Scientists make love, war weapons in 'Manhattan'
LOS ANGELES (AP) — Writer-producer Sam Shaw was grappling with how to craft a TV drama about the war on terror and the price it exacts from those who keep its secrets.
He found the answer by looking back to the early 1940s, when U.S. scientists and others working in isolation created the first atomic bombs without the knowledge of Congress, the vice president or the American public.
The result is "Manhattan," debuting Sunday (9 p.m. EDT) on cable channel WGN America. The drama is set in a makeshift, desolate Southwestern desert community, one of several that sprang up as part of the Manhattan Project aiming to beat Nazi Germany to the bomb.
"I wound up shelving the modern idea, in part because it's really difficult to write about history in the making with any kind of objectivity and moral clarity," Shaw said.
But his research showed him that the birth of the atomic bomb was "the birth of a huge number of issues and problems ... we're still trying to parse 70 years later."
Among the questions "Manhattan" raises: to what extent do we trust our leaders, and how much freedom and privacy are we willing to surrender to protect the nation and its ideals, including those primary ones?
Thomas Schlamme ("The West Wing") is an executive producer and directed the pilot. The cast includes John Benjamin Hickey ("Transformers," ''The Good Wife"), Rachel Brosnahan ("House of Cards"), Ashley Zukerman ("Terra Nova," ''Rush") and Olivia Williams ("Rushmore").
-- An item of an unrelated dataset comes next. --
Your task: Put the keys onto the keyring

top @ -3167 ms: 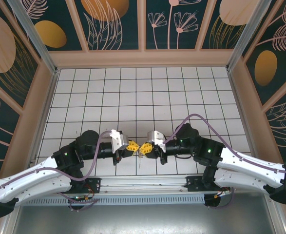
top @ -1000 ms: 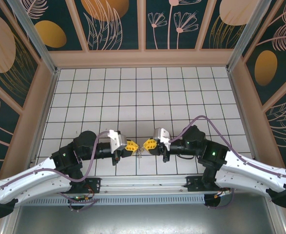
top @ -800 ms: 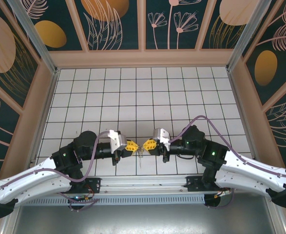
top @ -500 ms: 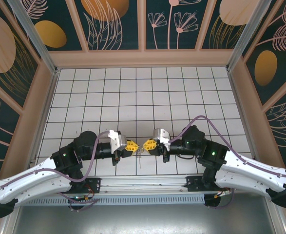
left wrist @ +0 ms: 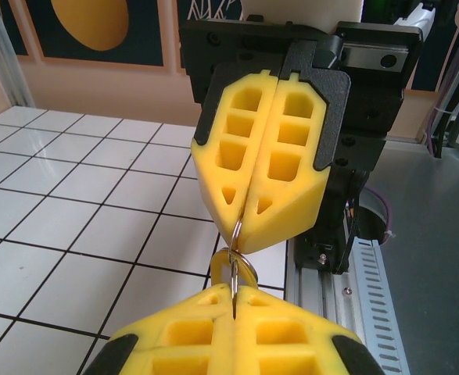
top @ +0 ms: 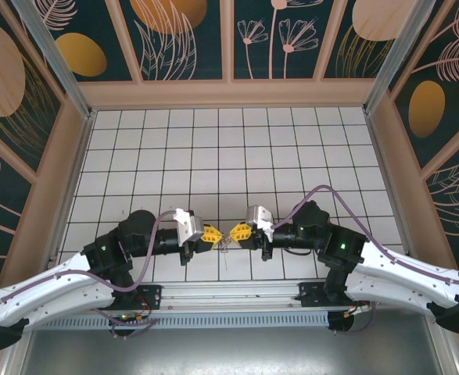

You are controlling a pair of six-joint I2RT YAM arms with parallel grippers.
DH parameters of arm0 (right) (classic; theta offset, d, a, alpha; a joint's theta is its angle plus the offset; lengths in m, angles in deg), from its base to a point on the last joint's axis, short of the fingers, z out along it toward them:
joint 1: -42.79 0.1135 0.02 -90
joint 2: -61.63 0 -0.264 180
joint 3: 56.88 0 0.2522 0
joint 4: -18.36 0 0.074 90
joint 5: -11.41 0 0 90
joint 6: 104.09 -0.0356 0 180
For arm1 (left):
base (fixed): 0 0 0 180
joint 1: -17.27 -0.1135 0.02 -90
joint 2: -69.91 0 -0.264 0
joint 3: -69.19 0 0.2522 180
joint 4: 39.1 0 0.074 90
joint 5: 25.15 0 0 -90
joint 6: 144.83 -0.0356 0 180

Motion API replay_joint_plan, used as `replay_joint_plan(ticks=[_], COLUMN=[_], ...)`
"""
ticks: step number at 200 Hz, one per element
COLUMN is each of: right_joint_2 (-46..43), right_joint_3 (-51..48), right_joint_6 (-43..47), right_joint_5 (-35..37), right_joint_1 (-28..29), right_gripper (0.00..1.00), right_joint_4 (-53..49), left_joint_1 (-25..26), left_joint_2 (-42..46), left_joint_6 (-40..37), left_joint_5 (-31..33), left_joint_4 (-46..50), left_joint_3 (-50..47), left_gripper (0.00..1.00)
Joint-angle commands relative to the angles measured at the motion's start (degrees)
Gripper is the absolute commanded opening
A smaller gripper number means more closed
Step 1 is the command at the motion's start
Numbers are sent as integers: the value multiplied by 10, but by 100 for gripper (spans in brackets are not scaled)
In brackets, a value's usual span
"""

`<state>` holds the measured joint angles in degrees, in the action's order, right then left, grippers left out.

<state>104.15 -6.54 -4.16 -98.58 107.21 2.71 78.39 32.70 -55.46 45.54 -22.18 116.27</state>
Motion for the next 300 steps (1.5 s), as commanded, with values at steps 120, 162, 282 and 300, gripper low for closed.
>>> replay_joint_plan(ticks=[120, 162, 282, 300], right_joint_2=[-9, -10, -9, -8], right_joint_3=[-9, -8, -11, -12], right_joint_6=[-15, -14, -19, -18], right_joint_5=[-17, -15, -15, -13], right_joint_1=[-3, -3, -2, -3], right_gripper=[0, 0, 0, 0], right_joint_4=[14, 11, 14, 19], left_joint_1=[-1, -1, -1, 0], left_joint_2=[7, 8, 9, 9], left_joint_6=[-5, -5, -6, -5], left_joint_5=[-10, -7, -9, -10], left_joint_4=[-30, -29, -31, -30], left_joint_3=[-1, -1, -1, -1], left_gripper=[0, 0, 0, 0])
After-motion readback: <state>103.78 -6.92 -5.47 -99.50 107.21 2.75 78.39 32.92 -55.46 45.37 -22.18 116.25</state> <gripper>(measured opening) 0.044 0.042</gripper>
The World War II-era drama is the second original series for WGN America, part of its initiative to expand beyond Chicago sports and broadcast network reruns. It follows last spring's debut of "Salem," set in the 17th-century witch-obsessed village.
"Manhattan" fulfills WGN America's goal of entertaining viewers while taking them to "a time and place, with a palpable sense of what it was like to live in that moment," said Matt Cherniss, president and general manager.
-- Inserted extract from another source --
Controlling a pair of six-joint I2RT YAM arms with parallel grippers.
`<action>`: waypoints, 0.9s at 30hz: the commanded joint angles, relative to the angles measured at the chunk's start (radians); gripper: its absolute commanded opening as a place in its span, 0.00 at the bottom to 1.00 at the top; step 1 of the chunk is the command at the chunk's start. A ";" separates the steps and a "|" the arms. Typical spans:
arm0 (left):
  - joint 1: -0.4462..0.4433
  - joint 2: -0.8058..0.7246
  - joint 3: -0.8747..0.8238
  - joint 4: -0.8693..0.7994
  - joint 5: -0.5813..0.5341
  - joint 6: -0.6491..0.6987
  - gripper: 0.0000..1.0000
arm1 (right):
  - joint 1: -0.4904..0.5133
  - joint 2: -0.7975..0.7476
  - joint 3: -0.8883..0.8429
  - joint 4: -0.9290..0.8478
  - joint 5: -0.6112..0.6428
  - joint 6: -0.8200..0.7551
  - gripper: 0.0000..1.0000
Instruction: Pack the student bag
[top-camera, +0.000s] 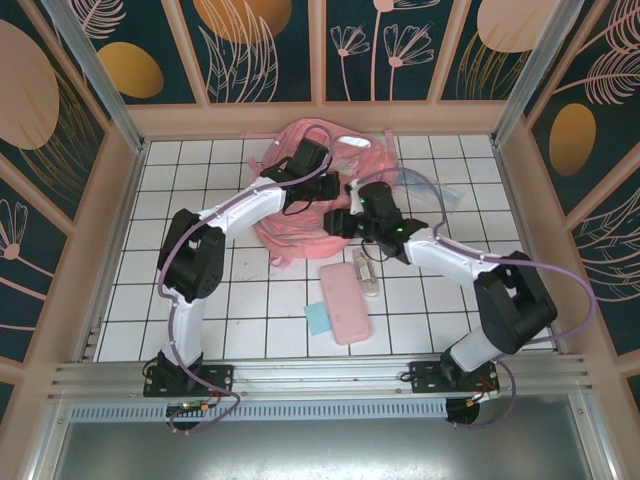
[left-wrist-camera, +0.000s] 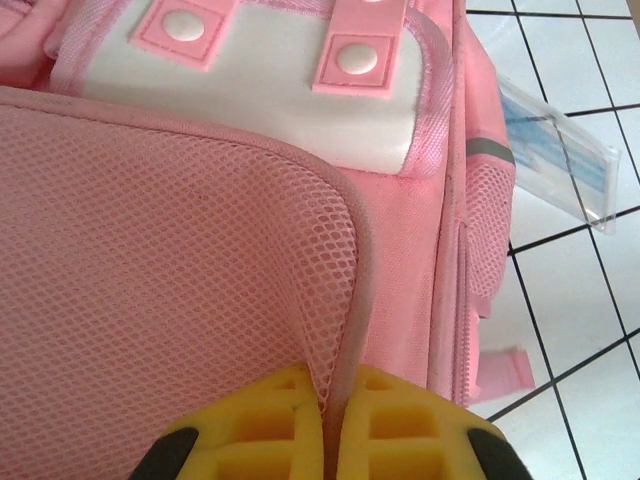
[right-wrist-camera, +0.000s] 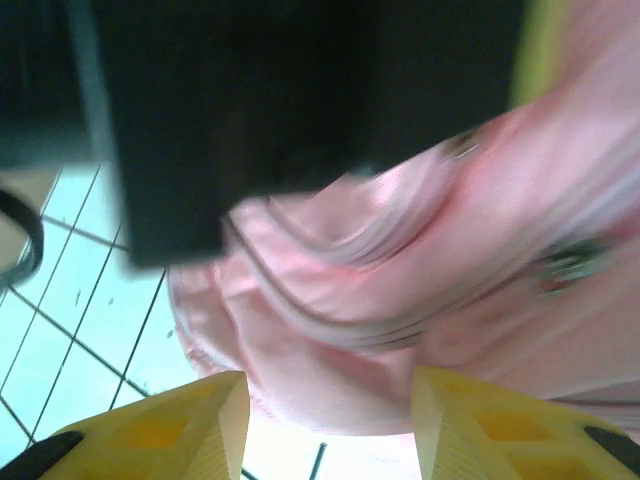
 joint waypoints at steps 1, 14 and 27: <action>-0.006 -0.104 -0.027 0.126 0.054 0.023 0.00 | -0.114 -0.056 -0.033 0.031 -0.057 0.084 0.47; -0.005 -0.141 -0.074 0.130 0.098 0.049 0.00 | -0.298 0.185 0.073 0.191 -0.240 0.275 0.50; -0.005 -0.136 -0.117 0.147 0.170 0.068 0.00 | -0.260 0.417 0.163 0.468 -0.400 0.419 0.33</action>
The scientists who were gathered by President Franklin D. Roosevelt's administration in Los Alamos, New Mexico, were the best and the brightest, Shaw said. They became part of a very young settlement, with the average age of Manhattan Project workers there about 25, he said.
Families, the military and locals are part of the combustible mix in "Manhattan."
The real scientists were fervently dedicated to the cause, even if some later came to regret the deadly force they helped unleash, Shaw said.
"Almost everyone there was completely convinced that if they didn't get there first, (German) atomic bombs would rain down on the cities of Europe and America, as well," he said.
Shaw came to "Manhattan" from Showtime's very different "Masters of Sex," on which he was a writer until he got the greenlight for his own series.
"I don't know how I traded sex and nudity for nuclear apocalypse," he said, jokingly. But he noted that life isn't entirely staid for the characters of "Manhattan," despite the dark mushroom cloud in their future.
"All those physicists had a lot of steam to blow off, so there was a fair amount of misbehavior. ... It's part of the human dimension of what it was like to live in this place," he said.